Can a school validly disqualify an honor student for a serious offense under the student handbook?
IT is the time of a new school year again and questions like this come up. Please read on and be guided by useful information, but remember that circumstances may vary in your school, and the advice here may not always be squarely applicable.
Here is a case that I encountered some years ago:
“X,” a Grade 12 SHS (senior high school) graduating student in a private school committed a serious offense. She attacked schoolmate “Y” inside the classroom during school hours. Her actuations before and after the incident indicated discernment and premeditation. She is 18 years old. Both X and Y were suspended after exhaustive due process by the school.
Here comes the problem. X is running for honors at the end of the school year. However, because of her serious offense, she was delisted from the honor roll, as the student handbook of the school clearly provides. She will graduate and her high grades will remain, but she won’t be given the distinction normally accorded to those in the honors’ list at the graduation ceremony.

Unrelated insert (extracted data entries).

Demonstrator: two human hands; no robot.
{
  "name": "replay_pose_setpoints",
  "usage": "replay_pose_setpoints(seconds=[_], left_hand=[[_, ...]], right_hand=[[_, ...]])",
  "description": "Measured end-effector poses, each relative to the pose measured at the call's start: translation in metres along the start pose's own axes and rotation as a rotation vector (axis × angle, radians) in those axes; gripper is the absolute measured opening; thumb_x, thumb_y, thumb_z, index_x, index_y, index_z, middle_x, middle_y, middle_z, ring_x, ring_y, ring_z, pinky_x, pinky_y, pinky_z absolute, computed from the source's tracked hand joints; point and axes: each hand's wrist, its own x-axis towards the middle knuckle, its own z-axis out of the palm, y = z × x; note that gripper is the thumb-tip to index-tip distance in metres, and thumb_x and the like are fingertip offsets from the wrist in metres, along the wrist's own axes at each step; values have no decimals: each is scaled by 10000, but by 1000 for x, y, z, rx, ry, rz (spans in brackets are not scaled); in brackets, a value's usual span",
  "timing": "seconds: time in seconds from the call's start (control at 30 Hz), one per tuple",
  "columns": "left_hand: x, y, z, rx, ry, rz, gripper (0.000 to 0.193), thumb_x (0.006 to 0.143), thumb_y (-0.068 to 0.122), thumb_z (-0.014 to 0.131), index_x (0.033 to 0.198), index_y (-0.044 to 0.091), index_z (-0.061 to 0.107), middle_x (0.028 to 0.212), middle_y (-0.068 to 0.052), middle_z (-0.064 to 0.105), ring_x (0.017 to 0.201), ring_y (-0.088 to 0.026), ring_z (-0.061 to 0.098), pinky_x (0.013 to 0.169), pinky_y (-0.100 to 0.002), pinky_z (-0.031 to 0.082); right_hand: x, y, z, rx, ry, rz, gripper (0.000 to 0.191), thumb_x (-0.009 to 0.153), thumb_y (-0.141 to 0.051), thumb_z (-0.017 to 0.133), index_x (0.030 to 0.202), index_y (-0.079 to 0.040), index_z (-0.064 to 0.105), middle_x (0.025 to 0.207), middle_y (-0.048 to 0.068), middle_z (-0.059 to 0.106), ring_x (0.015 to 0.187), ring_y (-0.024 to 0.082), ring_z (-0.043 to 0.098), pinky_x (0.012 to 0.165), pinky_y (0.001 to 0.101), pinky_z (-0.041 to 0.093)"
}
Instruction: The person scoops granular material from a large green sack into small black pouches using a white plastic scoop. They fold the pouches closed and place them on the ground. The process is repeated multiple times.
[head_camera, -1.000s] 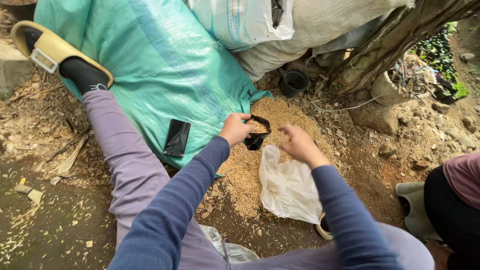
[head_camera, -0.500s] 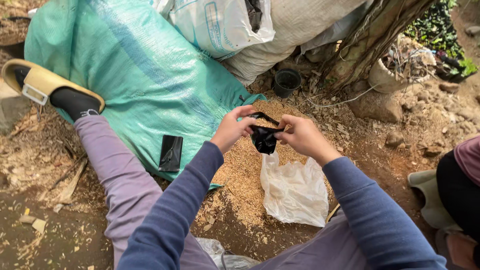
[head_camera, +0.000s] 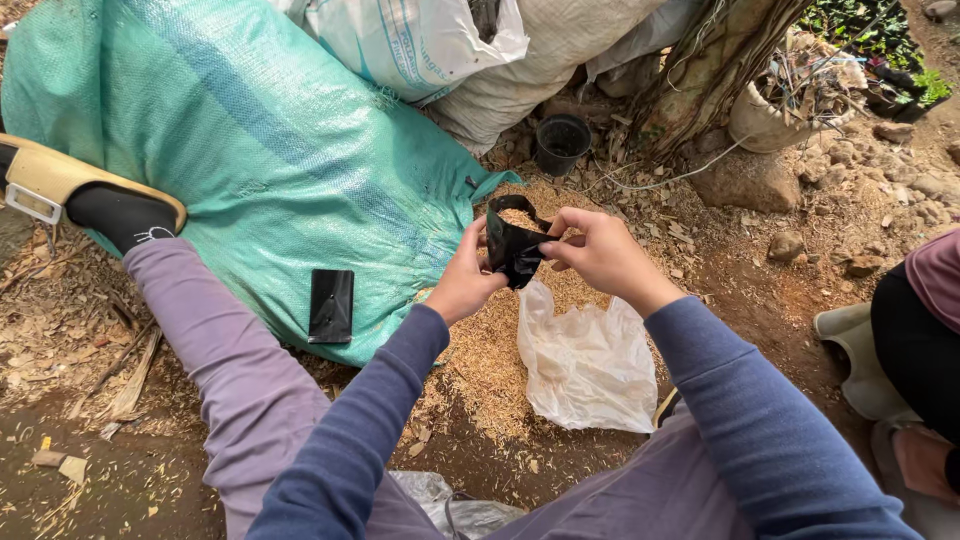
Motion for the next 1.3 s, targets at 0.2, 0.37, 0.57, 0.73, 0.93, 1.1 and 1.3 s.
replay_pose_setpoints(seconds=[0.2,0.37,0.57,0.73,0.93,1.1,1.3], left_hand=[[-1,-8,-2,-7,-12,61,934,777,-152,603,1579,112,205,1418,-145,474,1157,-244,670,910,-335,572],[0,-5,-1,-45,141,51,903,785,-132,624,1556,104,218,1396,-151,458,1100,-242,672,882,-348,602],[0,5,8,-100,191,114,912,803,-103,660,1561,100,196,1426,-159,451,1170,-213,649,911,-340,601],[-2,16,16,-18,199,67,891,802,-83,660,1547,106,209,1408,-143,468,1033,-210,671,847,-344,602],[-2,26,14,-75,168,71,877,803,-118,617,1554,94,218,1407,-137,482,1101,-217,664,894,-344,591],[-1,29,9,-71,128,123,875,799,-151,580,1565,77,225,1448,-123,504,1226,-240,644,978,-339,566],[0,26,2,-106,99,155,868,795,-146,587,1558,65,233,1434,-118,494,1268,-251,608,1028,-366,543]], right_hand=[[-2,-10,2,-9,18,-88,162,919,-106,778,993,-21,663,848,122,759,763,156,723,617,294,538],[-7,-15,10,-12,187,-245,564,812,-171,816,1269,-33,515,1285,146,613,967,207,730,754,318,607],[-6,-7,33,-151,122,-42,388,782,-260,853,964,15,649,1106,129,609,934,236,759,766,349,609],[2,0,39,-173,160,-109,266,795,-213,840,783,0,682,1046,112,624,844,218,716,742,333,584],[0,-1,38,-17,132,17,172,796,-141,796,780,-26,670,743,60,708,659,113,631,612,298,501],[-3,-5,37,65,113,34,137,802,-94,778,773,-35,657,710,44,691,631,84,561,574,271,449],[-2,-3,40,23,136,-7,132,828,-113,770,790,-50,660,732,27,727,682,95,644,624,251,490]])
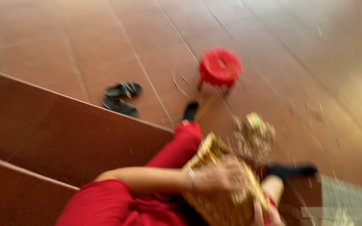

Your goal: The person weaves a rectangular basket using dried plant fibers, interlacing strands by hand and trimming excess with shears. The person adjusts the basket's shape and continues weaving the rim.

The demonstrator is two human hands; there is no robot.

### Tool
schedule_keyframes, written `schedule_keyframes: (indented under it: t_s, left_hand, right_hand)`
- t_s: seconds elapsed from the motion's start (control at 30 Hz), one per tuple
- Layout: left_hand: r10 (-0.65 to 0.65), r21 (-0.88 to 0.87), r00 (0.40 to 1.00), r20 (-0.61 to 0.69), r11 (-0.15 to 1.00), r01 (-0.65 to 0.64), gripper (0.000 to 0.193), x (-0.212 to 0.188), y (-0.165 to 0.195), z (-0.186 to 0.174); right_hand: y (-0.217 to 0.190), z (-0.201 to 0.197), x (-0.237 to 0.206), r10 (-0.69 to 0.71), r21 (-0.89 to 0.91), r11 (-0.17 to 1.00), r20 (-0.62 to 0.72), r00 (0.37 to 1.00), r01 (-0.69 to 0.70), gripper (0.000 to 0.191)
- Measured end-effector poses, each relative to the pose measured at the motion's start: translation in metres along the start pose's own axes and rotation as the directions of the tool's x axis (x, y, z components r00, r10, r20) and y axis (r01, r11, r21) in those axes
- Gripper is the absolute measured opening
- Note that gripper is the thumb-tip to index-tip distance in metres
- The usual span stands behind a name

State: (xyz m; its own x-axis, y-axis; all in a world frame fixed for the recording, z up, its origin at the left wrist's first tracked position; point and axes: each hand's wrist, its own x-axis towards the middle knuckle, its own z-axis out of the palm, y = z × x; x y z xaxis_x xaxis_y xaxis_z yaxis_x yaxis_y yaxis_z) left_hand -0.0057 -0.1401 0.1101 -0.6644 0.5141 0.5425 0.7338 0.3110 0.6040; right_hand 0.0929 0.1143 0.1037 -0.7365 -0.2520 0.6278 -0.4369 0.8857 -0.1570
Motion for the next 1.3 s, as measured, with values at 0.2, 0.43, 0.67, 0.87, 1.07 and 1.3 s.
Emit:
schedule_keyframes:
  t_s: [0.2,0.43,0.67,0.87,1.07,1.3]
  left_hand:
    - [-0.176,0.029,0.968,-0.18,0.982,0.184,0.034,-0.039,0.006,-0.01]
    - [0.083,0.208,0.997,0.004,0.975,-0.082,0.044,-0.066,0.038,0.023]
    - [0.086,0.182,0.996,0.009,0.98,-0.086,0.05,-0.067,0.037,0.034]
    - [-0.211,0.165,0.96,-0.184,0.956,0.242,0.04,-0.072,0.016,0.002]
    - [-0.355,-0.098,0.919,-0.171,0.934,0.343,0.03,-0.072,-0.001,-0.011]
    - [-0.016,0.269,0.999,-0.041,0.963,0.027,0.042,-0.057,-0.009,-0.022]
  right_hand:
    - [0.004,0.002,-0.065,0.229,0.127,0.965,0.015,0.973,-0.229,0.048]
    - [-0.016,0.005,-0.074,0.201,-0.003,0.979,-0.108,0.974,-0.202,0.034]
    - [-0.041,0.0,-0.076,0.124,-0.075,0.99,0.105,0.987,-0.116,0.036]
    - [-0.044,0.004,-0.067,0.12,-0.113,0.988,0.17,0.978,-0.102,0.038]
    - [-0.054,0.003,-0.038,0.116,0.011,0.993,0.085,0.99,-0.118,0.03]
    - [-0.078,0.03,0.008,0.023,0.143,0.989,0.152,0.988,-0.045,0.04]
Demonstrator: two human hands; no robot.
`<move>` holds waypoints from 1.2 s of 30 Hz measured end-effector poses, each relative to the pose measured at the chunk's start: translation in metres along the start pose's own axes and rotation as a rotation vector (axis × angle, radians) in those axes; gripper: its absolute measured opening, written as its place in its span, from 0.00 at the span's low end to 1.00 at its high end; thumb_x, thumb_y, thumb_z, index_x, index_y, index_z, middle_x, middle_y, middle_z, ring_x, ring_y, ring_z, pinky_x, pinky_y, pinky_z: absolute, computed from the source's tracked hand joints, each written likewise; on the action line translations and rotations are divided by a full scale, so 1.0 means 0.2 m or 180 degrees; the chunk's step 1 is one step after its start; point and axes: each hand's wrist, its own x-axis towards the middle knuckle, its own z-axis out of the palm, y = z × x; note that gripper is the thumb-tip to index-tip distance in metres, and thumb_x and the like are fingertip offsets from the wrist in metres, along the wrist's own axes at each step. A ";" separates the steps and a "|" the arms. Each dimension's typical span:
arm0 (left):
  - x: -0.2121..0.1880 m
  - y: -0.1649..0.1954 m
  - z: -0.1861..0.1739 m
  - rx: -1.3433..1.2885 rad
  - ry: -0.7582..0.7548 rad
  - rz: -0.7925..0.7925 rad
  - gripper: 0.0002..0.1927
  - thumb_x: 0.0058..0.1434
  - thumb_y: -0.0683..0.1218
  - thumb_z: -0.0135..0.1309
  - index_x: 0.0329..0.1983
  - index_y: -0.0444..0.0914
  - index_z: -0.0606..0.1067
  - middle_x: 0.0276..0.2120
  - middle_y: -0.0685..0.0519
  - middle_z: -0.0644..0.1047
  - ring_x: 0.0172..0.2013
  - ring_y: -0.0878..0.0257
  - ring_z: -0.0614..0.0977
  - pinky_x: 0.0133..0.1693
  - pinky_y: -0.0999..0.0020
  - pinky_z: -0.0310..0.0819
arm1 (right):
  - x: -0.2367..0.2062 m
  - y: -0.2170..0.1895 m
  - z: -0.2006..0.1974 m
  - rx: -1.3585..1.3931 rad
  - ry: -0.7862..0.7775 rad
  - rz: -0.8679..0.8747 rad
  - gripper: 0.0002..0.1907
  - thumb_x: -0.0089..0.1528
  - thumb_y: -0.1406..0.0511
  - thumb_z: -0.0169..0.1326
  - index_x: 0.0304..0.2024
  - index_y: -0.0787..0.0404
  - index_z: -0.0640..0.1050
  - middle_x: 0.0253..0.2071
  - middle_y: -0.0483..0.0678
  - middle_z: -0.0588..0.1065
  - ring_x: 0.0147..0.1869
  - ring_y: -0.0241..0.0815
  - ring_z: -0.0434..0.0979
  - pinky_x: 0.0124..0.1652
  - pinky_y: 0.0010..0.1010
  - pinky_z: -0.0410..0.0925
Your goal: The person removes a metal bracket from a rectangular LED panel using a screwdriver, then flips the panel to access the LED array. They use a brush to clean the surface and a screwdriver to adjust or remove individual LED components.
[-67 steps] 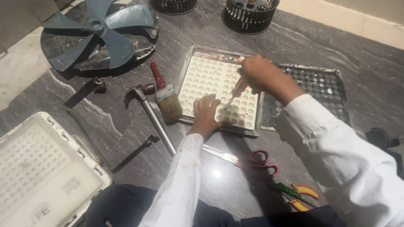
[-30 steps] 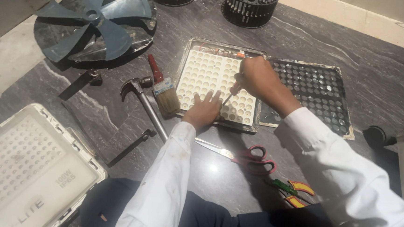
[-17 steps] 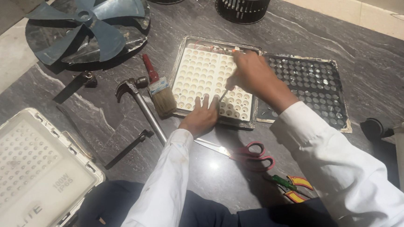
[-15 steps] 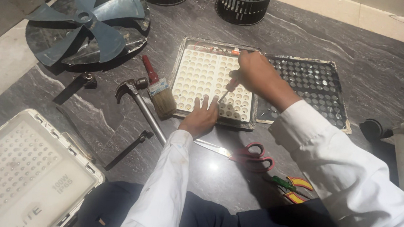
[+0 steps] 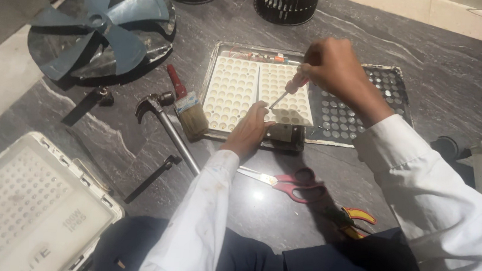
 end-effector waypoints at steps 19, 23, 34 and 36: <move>0.23 0.21 0.23 -0.1110 0.1170 0.0354 0.13 0.69 0.41 0.53 0.52 0.32 0.65 0.56 0.37 0.67 0.54 0.40 0.76 0.52 0.55 0.75 | -0.23 0.01 -0.35 -0.0135 0.0532 0.0008 0.08 0.62 0.70 0.61 0.41 0.70 0.83 0.35 0.59 0.82 0.36 0.48 0.84 0.39 0.38 0.76; 0.24 0.29 0.35 -0.0911 0.1055 0.0577 0.15 0.67 0.40 0.54 0.53 0.32 0.65 0.56 0.37 0.67 0.57 0.38 0.74 0.57 0.53 0.71 | -0.28 0.05 -0.40 -0.0222 0.0467 0.0154 0.07 0.62 0.70 0.60 0.40 0.69 0.83 0.34 0.58 0.82 0.34 0.47 0.84 0.36 0.38 0.75; 0.37 0.35 0.51 -0.0722 0.0564 0.0662 0.18 0.61 0.37 0.53 0.53 0.31 0.65 0.56 0.38 0.65 0.58 0.39 0.72 0.56 0.54 0.69 | -0.28 0.25 -0.32 -0.0438 0.0540 0.0311 0.17 0.49 0.68 0.71 0.37 0.71 0.82 0.32 0.60 0.81 0.35 0.51 0.84 0.37 0.39 0.75; 0.36 0.35 0.53 -0.0730 0.0335 0.0647 0.17 0.63 0.39 0.54 0.52 0.31 0.65 0.56 0.37 0.65 0.58 0.39 0.72 0.55 0.53 0.69 | -0.28 0.30 -0.30 -0.0468 0.0424 0.0517 0.19 0.47 0.66 0.73 0.37 0.71 0.82 0.33 0.60 0.80 0.35 0.52 0.84 0.36 0.39 0.75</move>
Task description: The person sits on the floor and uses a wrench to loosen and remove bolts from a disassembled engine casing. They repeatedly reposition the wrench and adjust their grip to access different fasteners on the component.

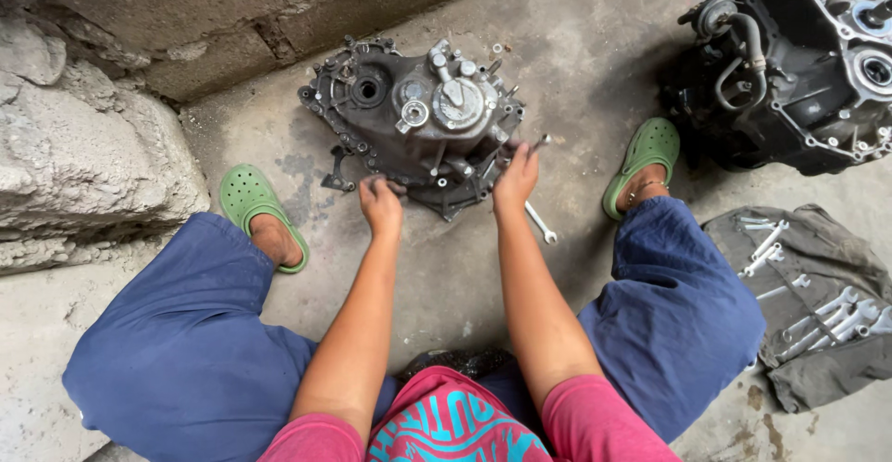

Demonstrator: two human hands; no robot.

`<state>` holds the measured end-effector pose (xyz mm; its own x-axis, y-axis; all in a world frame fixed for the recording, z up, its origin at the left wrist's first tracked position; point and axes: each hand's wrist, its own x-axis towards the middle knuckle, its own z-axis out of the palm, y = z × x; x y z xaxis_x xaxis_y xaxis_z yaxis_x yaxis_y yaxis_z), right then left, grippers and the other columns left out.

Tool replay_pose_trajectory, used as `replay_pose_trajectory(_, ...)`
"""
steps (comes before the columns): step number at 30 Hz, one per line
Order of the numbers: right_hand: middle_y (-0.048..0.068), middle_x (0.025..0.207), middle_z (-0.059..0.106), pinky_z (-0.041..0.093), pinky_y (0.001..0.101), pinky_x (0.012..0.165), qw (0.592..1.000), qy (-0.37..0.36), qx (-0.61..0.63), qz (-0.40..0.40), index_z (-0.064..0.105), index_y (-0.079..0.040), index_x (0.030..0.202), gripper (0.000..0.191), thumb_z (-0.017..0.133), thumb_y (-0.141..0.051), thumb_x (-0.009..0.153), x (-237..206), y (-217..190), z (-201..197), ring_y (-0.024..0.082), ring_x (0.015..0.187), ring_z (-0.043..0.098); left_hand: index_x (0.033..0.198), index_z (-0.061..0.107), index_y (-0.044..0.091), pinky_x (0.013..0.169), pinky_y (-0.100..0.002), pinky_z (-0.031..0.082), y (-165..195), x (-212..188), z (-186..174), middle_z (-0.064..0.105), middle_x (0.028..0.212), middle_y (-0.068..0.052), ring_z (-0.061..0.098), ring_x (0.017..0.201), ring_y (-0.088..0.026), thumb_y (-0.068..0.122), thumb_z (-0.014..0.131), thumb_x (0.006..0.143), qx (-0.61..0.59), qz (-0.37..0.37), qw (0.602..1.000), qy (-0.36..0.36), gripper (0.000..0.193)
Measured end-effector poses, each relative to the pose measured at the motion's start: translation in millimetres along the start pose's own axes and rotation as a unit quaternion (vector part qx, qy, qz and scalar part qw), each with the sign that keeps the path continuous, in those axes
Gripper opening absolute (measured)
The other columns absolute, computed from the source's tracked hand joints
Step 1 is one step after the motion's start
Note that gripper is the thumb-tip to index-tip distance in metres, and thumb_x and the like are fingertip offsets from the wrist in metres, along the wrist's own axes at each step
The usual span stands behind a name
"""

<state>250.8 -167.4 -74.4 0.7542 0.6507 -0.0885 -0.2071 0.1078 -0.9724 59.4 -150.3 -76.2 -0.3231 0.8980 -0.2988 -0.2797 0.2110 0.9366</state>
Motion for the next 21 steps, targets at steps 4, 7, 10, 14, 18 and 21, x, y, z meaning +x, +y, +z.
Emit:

The guardian of X was informed about this. The guardian did not accept the decision of the school. During the series of dialogues, she threatened school authorities, teachers and administrators, insulted and slandered them. She continued this attack on Facebook.
The patience of the teachers and administrators is now overstretched but they remained composed. X and her guardian went to the regional office of the Department of Education (DepEd) to complain.
Was the school correct in disqualifying the student from the school’s honor list?
Yes.
Legally speaking, while the relationship between the student and the private school is imbued with public interest, it is essentially contractual. This right of schools to promulgate their own rules is affirmed by the DepEd in DepEd Order 88 s. 2010, or the Manual of Regulations for Private Schools in Basic Education. The contract documents comprise the student handbooks, manuals, and other school policies and issuances. As long as these policies are reasonable, fair and published, it is legally binding on the school and its students.
Student X ought to know her student handbook. As a graduating student running for honors, she should have been more circumspect in her actions. But when she chose to attack her schoolmate for a personal grudge, making an effort to go several floors down from her classroom, she clearly knew what she was doing. She ought to have known that she would suffer the disciplinary consequences, one of which is that she would be delisted from the honor roll of her school.
When a student enrolls in a private school, a contract is instantly created. The school-student relationship is reciprocal. Thus, it has consequences appurtenant to and inherent in all contracts of such kind — it gives rise to bilateral or reciprocal rights and obligations. The school undertakes to provide students with education sufficient to enable them to pursue higher education or a profession. On the other hand, the students agree to abide by the academic requirements of the school and to observe its rules and regulations on discipline.
Can the student resort to court action to compel the private school to cause the inclusion of her name in the honor roll?
No. The academic judgment of the academe is recognized and preserved by the courts unless it is blatantly unfair or arbitrary. In a landmark jurisprudence on the matter, the Supreme Court maintained that, only when there is marked arbitrariness, will the courts interfere with the academic judgment of the school faculty and the proper authorities as to the competence and fitness of a student. The courts simply do not have the competence nor inclination to constitute themselves as admission committees of the schools and to substitute their judgment for that of the educational institutions.
“Were the courts to do so, they would conceivably be swamped with petitions for admission from the thousands refused admission every year, and next the thousands who flunked and were dropped would also be petitioning the courts for a judicial review of their grades.”